BEGIN
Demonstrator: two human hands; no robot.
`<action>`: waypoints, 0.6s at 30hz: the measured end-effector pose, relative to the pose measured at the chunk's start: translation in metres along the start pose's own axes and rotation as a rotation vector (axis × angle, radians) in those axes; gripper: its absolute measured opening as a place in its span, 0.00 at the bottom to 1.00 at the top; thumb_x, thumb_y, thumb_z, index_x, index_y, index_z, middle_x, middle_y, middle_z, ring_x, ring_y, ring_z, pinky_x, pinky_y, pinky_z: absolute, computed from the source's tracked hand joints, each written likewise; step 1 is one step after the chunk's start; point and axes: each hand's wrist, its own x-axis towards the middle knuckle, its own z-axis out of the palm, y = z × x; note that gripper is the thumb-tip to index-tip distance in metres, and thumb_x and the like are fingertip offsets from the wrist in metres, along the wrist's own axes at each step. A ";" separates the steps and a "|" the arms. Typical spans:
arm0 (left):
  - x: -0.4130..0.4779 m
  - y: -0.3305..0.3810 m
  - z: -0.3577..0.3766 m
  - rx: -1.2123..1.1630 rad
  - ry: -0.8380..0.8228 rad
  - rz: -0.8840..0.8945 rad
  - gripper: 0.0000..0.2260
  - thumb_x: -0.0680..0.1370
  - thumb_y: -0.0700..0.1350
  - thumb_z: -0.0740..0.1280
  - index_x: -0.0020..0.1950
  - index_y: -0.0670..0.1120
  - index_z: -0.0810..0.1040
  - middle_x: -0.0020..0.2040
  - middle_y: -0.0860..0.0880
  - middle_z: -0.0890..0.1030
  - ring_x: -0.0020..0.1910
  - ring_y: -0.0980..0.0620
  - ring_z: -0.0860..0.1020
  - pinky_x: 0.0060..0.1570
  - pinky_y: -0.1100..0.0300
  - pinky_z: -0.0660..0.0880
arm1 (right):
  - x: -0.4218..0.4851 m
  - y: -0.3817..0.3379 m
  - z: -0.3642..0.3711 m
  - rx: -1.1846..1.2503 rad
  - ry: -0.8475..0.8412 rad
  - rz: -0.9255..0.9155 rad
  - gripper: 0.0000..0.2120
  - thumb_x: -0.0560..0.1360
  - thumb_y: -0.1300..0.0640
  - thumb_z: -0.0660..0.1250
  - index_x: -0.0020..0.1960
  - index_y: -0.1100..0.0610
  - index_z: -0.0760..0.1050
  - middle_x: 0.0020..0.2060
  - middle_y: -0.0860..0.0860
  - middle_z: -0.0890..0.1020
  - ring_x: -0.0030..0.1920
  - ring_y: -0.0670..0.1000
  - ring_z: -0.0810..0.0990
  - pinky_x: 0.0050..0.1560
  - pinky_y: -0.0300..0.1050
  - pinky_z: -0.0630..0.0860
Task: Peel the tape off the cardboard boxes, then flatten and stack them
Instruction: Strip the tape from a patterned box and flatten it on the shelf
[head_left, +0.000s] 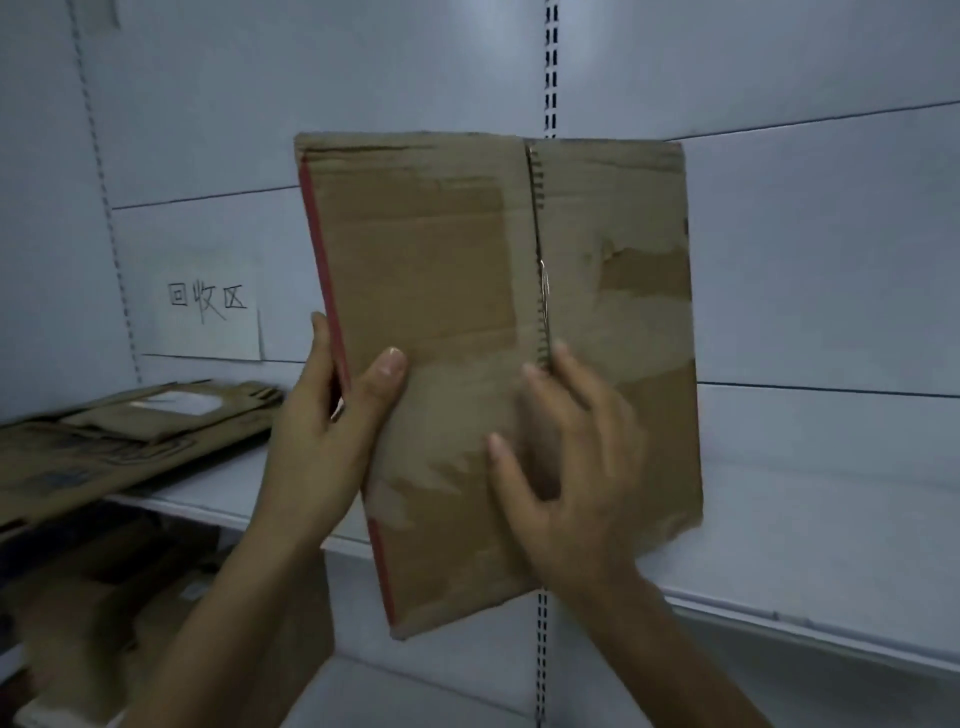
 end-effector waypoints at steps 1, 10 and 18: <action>-0.001 0.001 -0.002 0.030 0.030 0.010 0.26 0.75 0.59 0.63 0.71 0.53 0.69 0.56 0.67 0.78 0.53 0.67 0.77 0.46 0.74 0.74 | 0.012 0.010 -0.006 -0.028 0.027 0.122 0.32 0.71 0.41 0.68 0.71 0.49 0.64 0.71 0.53 0.68 0.69 0.51 0.67 0.68 0.53 0.66; -0.007 -0.001 0.005 -0.018 0.218 -0.071 0.22 0.76 0.56 0.59 0.66 0.47 0.73 0.53 0.59 0.80 0.50 0.66 0.79 0.43 0.74 0.73 | 0.071 0.071 -0.049 0.611 -0.330 0.827 0.46 0.61 0.41 0.74 0.75 0.48 0.59 0.72 0.46 0.68 0.68 0.46 0.70 0.60 0.39 0.71; -0.002 -0.031 0.026 0.395 0.597 -0.345 0.23 0.82 0.58 0.45 0.75 0.50 0.58 0.70 0.45 0.69 0.67 0.42 0.68 0.63 0.50 0.65 | 0.054 0.007 -0.063 0.293 -0.315 0.460 0.42 0.67 0.30 0.61 0.76 0.47 0.58 0.73 0.43 0.64 0.72 0.43 0.62 0.71 0.46 0.61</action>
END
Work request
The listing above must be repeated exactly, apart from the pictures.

Answer section
Demonstrator: two human hands; no robot.
`<action>`: waypoints, 0.6s at 30hz: the measured end-effector pose, relative to the pose measured at the chunk's start: translation in metres along the start pose's own axes and rotation as a rotation vector (axis × angle, radians) in those axes; gripper: its absolute measured opening as a place in its span, 0.00 at the bottom to 1.00 at the top; thumb_x, thumb_y, thumb_z, index_x, index_y, index_z, middle_x, middle_y, middle_z, ring_x, ring_y, ring_z, pinky_x, pinky_y, pinky_z: absolute, computed from the source's tracked hand joints, each written likewise; step 1 is one step after the chunk's start; point and axes: each hand's wrist, its own x-axis towards the middle knuckle, its own z-axis out of the palm, y = z × x; note that gripper is the thumb-tip to index-tip distance in metres, and thumb_x and the like are fingertip offsets from the wrist in metres, along the wrist's own axes at each step. A ";" separates the steps and a "|" the arms. Typical spans:
arm0 (left):
  - x: -0.4130..0.4779 m
  - y: -0.3305..0.3810 m
  - z: -0.3577..0.3766 m
  - rx: -1.2123..1.1630 rad
  - ry: -0.8380..0.8228 rad
  - rz: -0.8840..0.8945 rad
  - gripper: 0.0000..0.2260
  - thumb_x: -0.0680..0.1370
  - thumb_y: -0.0700..0.1350
  - thumb_z: -0.0740..0.1280
  - index_x: -0.0020..0.1950
  - index_y: -0.0670..0.1120
  - index_z: -0.0810..0.1040
  - middle_x: -0.0020..0.2040
  - middle_y: -0.0860..0.0880
  - middle_z: -0.0890..0.1030
  - ring_x: -0.0020..0.1910
  - ring_y: -0.0980..0.0620
  - ring_z: -0.0860..0.1020
  - pinky_x: 0.0060..0.1570
  - pinky_y: -0.1100..0.0300
  - pinky_z: -0.0660..0.0880
arm1 (right):
  - x: -0.4218..0.4851 m
  - y: -0.3817..0.3379 m
  - z: -0.3642..0.3711 m
  - rx: -1.1846..1.2503 rad
  - ry: -0.8475..0.8412 rad
  - rz: -0.9255..0.9155 rad
  - gripper: 0.0000..0.2120
  - thumb_x: -0.0560..0.1360
  - thumb_y: -0.1300..0.0640
  - thumb_z: -0.0660..0.1250
  - index_x: -0.0020..0.1960
  - index_y: -0.1100..0.0610
  - index_z: -0.0760..0.1050
  - middle_x: 0.0020..0.2060
  - middle_y: -0.0860..0.0860
  - middle_z: -0.0890..0.1020
  - ring_x: -0.0030..0.1920
  - ring_y: -0.0670..0.1000
  - ring_z: -0.0810..0.0990
  - pinky_x: 0.0050..0.1560
  - pinky_y: -0.0300..0.1050
  - pinky_z: -0.0630..0.0860
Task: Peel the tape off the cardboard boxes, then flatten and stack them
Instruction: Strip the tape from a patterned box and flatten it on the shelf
[head_left, +0.000s] 
 end-effector waypoints at steps 1, 10 and 18: <action>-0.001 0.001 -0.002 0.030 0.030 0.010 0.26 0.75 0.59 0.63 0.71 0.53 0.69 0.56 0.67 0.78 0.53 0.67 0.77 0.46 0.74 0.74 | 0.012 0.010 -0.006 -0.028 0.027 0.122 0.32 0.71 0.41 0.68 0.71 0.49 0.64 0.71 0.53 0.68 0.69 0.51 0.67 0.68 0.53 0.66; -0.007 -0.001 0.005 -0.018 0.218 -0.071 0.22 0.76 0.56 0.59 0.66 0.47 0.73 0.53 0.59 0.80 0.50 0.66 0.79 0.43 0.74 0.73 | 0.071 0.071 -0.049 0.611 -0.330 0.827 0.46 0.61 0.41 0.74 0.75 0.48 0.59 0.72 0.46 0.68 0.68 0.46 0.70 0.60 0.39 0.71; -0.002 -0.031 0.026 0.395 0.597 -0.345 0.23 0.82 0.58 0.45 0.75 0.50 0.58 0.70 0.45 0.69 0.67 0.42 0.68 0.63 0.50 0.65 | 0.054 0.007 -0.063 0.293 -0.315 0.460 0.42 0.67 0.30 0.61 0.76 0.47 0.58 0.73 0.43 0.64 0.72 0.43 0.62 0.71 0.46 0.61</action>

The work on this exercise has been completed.